Al-Houthi further added: "The move coincides with the anniversary of the Balfour Declaration, and underscores Britain's continued support for the criminal regime."
The Balfour Declaration was a public statement issued by the British government in 1917 during the First World War, which laid the foundations for the apartheid "Israeli" entity.
“We had hoped that Britain would not commit a new crime against the Palestinian nation following the Balfour Declaration,” said Khalil Al-Hayya, deputy head of the Hamas political bureau.
Al-Hayya called on the British parliament not to pass the resolution as it would increase the suffering of the Palestinian people.
He further declared that Hamas will raise the issue with freedom-loving people across the globe and will reach out to influential figures in Britain.
"The UK’s move will not change the fact that Israel is an occupying regime and that the Palestinian nation is living under occupation," Al- Hayya said, adding the decision would provide Tel Aviv a reward for killing ordinary Palestinians, particularly women and children.
“We hope to obtain our rights without any bloodshed. However, there is no one in the world to have won their freedom without resistance. Britain will bear the brunt of any 'Israeli' escalation as a result of its decision.”
Al-Hayya said Hamas receives popular and international support, won an overwhelming victory in 2006 legislative elections, and the resistance movement enjoys strong support of the Palestinian society.
“We are not ashamed to say that we are resisting the occupation.
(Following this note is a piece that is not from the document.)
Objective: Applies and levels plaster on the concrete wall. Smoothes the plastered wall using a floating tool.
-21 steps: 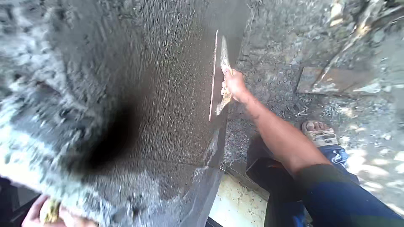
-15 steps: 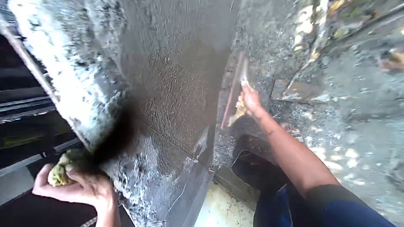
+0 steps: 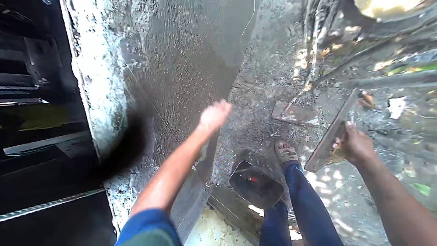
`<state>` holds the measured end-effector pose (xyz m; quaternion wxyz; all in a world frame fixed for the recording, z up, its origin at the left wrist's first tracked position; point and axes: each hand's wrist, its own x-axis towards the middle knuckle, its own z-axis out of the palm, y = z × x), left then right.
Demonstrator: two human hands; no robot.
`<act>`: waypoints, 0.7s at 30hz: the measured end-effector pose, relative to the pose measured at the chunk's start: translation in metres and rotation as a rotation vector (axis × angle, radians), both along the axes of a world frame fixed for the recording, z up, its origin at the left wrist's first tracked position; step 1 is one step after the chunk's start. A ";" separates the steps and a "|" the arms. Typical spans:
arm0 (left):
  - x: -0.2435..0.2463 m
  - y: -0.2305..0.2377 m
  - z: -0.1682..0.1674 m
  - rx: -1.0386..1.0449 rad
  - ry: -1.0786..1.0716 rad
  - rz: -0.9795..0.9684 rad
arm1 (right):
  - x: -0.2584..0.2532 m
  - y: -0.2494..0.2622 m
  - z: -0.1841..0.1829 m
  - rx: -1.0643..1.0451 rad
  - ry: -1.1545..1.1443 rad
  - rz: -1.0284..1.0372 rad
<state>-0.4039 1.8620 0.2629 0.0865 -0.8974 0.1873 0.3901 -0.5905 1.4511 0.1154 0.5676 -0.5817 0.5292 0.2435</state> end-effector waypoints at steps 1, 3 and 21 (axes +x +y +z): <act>0.017 0.020 -0.021 0.076 -0.061 -0.002 | -0.006 -0.001 0.000 0.009 0.003 -0.008; 0.039 0.046 -0.050 0.126 -0.199 -0.033 | -0.010 -0.004 -0.001 0.014 -0.002 -0.004; -0.017 0.183 0.242 -0.178 -1.125 0.646 | 0.122 0.429 0.085 0.466 -0.496 0.239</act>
Resistance is a right guarantee in accordance with international law and regulations.”
This comes as UK Home Secretary Priti Patel on Friday announced the move to bring Britain into line with the European Union and the United States, which designated Hamas a terror group in 1995.
The British parliament will vote on the proposals next week and if successful, could become effective from next Friday.
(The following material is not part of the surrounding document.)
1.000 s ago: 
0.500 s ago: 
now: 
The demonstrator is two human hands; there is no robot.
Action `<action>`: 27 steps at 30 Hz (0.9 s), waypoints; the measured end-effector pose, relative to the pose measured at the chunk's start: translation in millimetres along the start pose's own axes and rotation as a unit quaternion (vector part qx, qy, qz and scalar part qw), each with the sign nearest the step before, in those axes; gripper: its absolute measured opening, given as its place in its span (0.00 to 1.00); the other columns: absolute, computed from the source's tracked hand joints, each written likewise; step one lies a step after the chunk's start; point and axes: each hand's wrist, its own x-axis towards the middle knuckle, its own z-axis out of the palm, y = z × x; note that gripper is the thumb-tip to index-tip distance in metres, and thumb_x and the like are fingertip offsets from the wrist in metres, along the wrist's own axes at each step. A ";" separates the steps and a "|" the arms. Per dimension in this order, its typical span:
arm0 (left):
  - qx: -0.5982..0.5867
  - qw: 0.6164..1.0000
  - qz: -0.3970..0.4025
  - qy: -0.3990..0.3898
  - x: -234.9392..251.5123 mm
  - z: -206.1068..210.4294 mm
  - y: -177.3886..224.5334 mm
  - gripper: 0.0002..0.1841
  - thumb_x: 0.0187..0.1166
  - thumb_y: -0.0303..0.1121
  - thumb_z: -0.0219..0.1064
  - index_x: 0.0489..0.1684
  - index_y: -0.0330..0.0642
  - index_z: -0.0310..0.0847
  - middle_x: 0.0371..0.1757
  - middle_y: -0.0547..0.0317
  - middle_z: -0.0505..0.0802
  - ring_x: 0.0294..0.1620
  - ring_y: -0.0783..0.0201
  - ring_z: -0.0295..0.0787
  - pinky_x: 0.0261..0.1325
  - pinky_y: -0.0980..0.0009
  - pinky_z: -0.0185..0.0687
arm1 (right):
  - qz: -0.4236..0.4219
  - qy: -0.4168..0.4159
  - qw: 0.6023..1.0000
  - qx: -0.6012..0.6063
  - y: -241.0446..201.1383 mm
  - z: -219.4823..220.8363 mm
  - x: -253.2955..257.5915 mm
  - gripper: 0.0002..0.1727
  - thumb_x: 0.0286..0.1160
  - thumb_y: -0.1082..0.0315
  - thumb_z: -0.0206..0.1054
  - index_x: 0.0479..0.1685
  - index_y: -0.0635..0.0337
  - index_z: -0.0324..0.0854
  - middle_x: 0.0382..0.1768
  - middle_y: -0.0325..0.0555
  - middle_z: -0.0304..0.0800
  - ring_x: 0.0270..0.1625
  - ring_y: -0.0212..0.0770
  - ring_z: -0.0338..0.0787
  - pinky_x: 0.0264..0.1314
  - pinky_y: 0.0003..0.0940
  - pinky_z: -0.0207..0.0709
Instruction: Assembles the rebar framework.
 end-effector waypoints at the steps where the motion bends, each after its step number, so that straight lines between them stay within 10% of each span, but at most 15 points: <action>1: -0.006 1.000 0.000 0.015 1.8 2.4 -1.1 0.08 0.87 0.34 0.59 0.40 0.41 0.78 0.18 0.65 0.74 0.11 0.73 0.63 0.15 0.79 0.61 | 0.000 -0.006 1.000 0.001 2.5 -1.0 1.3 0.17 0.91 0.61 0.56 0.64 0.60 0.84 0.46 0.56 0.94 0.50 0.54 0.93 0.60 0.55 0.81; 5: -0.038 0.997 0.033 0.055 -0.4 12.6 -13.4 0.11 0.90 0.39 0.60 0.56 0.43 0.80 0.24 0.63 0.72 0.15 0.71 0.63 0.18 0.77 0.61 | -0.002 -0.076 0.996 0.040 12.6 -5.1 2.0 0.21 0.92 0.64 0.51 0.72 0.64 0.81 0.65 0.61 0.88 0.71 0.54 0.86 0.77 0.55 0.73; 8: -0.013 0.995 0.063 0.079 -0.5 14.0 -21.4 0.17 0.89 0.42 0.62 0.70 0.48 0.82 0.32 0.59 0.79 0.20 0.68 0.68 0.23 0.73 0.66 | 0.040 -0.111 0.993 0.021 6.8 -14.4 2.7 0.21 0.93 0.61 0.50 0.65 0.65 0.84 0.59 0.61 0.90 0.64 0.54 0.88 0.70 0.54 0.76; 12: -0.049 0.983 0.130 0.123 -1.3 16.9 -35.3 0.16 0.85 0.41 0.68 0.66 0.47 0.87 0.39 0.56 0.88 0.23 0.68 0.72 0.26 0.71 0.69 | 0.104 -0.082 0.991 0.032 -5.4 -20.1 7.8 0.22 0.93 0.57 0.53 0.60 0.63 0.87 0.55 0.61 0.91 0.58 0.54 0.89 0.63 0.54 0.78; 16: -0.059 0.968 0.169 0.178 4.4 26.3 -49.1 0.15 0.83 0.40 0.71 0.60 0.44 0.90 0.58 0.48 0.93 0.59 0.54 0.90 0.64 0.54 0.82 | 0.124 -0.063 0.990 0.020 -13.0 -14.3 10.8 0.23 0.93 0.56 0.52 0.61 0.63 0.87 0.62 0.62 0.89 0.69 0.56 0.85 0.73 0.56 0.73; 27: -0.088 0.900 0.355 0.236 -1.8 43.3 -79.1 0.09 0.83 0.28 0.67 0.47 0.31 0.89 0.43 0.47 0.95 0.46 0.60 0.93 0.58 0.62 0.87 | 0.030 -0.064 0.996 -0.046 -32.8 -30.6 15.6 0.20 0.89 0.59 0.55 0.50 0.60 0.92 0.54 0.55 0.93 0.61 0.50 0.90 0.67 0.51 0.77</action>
The Al-Qassam Brigades military wing of Hamas has been banned in Britain since March 2001. Patel argued an outright ban was necessary because it was not possible to distinguish between Hamas' political and military wing.
"Israel" applauded the news, with its foreign minister Yair Lapid saying the move was a result of "joint efforts" between Britain and "Israel".
The proposals would see the outlawing of flying Hamas' flag, arranging to meet its members or wearing clothing supporting the group.
Politically, it could force Britain's Labour party to take a position on Hamas, given the strong pro-Palestinian support of the main opposition party.
Showing support for Hamas in Britain could be punished with 14 years in prison if the government succeeds in banning the group.
For his part, Iran’s foreign minister has condemned the UK’s decision to designate Palestine’s resistance movement Hamas as a ‘terrorist’ organization.